Cameron Brooks

Christian asylum seekers thank the Church of Scotland for freedom verdict

A Christian family who were at risk of persecution if deported to Pakistan are celebrating their freedom as the government grants them temporary asylum, following a campaign by the Church of Scotland.

Teenage brothers Somer and Areeb Umeed Bakhsh fled from Faisalabad to Glasgow with their family in 2012, after their father received death threats from Islamic extremists and two friends were murdered in the region on account of their Christian faith.

After being repeatedly denied asylum in the UK, the Church of Scotland launched two online petitions urging the UK government not to deport the brothers to their birth country where blasphemy carries the death penalty.

 

As a result of the campaign, which gathered more than 94,000 signatures, the home office has now granted the Bakhsh family "limited leave to remain" in the UK until February, 2022.

 

Somer Umeed Bakhsh has expressed his gratitude at the government's decision: "We have gone through a tough time and I am really happy that we now have the freedom to stay in the country we love.

"I feel like a weight has been lifted off my shoulders because the threat of deportation was always in the back of my mind.

"Scotland is my home, I have grown up here, all my friends are here and I feel like a Scottish boy.

"I am very thankful to everyone who has supported my family and the people who signed the petitions - we could not have got to this point without you.

"But I am disappointed that we will have to apply to the Home Office for an extension in just two and a half years."

 

Mr and Mrs Umeed Bakhsh will soon be granted work permits and have the opportunity to drive after previously being denied the right to seek UK employment.

Rev Linda Pollock, minister at Possilpark Parish Church in Glasgow, led the campaign to protect the family who are members of her congregation.

 

She said: "I am relieved and feel deep joy that this decision has been made because these youngsters have been living in a psychological prison and in bondage for too long.

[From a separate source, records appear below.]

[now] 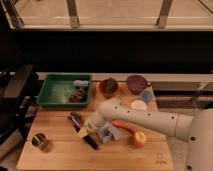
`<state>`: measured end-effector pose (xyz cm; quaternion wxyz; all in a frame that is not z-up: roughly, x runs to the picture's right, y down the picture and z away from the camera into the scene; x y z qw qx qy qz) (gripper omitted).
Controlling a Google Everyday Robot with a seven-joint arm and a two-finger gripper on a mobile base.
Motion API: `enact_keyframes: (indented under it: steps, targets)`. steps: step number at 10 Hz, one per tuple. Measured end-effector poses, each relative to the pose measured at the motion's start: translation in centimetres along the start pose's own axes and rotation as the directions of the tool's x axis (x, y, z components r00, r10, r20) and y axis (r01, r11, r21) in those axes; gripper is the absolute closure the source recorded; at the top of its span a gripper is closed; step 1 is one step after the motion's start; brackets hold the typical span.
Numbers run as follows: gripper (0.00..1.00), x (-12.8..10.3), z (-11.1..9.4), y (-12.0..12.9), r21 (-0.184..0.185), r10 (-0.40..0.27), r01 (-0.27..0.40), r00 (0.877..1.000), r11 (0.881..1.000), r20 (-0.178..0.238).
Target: Place brush in table surface
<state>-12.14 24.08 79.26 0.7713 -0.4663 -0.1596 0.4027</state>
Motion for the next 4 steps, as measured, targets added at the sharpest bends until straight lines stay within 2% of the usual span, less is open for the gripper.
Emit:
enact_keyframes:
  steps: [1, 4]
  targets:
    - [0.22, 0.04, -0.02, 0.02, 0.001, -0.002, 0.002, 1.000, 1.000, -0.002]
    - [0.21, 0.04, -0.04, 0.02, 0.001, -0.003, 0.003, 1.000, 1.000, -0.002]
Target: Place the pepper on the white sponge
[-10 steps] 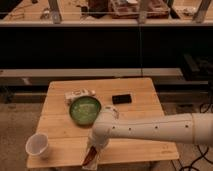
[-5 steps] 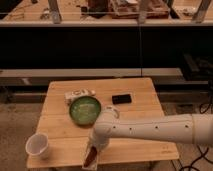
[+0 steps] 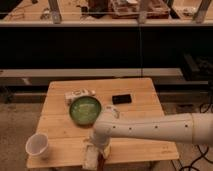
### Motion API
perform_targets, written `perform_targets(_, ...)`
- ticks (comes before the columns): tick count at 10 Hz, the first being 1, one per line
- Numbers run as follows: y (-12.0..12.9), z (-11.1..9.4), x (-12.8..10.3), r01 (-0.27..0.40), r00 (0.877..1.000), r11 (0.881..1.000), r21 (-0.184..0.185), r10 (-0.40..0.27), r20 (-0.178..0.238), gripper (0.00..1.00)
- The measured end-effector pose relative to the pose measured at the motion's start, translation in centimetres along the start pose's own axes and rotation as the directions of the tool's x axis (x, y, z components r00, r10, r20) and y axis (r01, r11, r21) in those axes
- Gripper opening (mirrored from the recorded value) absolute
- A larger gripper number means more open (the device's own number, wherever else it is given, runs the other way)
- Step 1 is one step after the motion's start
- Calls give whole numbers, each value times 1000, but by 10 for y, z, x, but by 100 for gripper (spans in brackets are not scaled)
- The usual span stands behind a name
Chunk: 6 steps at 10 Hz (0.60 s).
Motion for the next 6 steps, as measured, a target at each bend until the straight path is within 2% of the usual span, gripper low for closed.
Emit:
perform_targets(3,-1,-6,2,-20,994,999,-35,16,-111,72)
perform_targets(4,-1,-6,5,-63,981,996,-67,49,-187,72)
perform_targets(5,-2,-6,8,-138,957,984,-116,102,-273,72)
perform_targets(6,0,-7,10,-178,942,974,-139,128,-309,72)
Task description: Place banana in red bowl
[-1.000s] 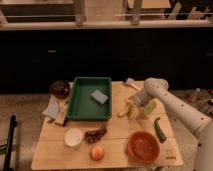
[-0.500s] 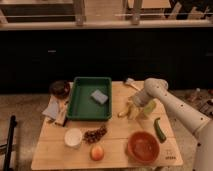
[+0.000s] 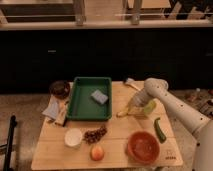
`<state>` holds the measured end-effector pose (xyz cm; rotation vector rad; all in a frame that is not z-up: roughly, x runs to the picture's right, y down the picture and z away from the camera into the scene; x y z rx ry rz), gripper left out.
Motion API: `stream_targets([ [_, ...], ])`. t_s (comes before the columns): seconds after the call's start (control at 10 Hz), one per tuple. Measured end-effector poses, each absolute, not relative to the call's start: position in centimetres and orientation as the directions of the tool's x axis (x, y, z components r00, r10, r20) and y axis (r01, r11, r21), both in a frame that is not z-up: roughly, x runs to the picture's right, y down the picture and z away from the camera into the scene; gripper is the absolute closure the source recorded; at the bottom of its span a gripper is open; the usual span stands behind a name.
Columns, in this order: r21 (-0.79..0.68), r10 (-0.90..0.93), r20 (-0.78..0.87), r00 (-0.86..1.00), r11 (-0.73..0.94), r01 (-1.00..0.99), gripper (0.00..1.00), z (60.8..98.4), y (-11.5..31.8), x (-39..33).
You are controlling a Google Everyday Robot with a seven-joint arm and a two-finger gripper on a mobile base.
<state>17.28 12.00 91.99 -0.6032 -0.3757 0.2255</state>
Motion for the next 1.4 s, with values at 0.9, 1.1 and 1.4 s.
stream_targets([
  [0.9,-0.564,0.307,0.291,0.906,0.82,-0.097,0.98,90.5,9.4,18.4],
  [1.1,-0.559,0.3,0.296,0.907,0.824,-0.09,0.98,90.1,8.8,18.7],
  [1.4,-0.548,0.292,0.297,0.909,0.832,-0.088,0.98,89.2,7.8,19.4],
])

"They are brave, inspirational, compassionate, intelligent, well rounded boys who have experienced sorrow and heartache.

The Church of Scotland has welcomed the news and is hopeful that this decision will signal "the beginning of the end of a seven and a half year struggle for the Christian family."

The family's case was raised with former Prime Minister Theresa May in the House of Commons by Paul Sweeney, MP for Glasgow North East, and in the Scottish Parliament by Bob Doris, MSP for Glasgow Maryhill and Springburn.

Mr Sweeney said he was delighted by the news and paid tribute to the Bakhsh family's church community for their support. He went on to say that the incident highlighted the fundamental changes that need to be made to Home Office policy.

"It is disgraceful that it should take a question to the Prime Minister, tireless work from my constituency staff and the solidarity of thousands of Glaswegians who signed the petition to get a result.

"However, whilst the family now have the freedom to work and contribute their talents to our community, they remain in a temporary state of limbo over the next decade before they can apply for permanent settlement.

"Prior to this they will be required to apply every 30 months for further leave to remain with each occasion costing approximately £8,000.

"That is a disgraceful financial burden and I will be campaigning in parliament to have these exploitative costs abolished."

First Minister Nicola Sturgeon described the brothers as a "credit" to Scotland.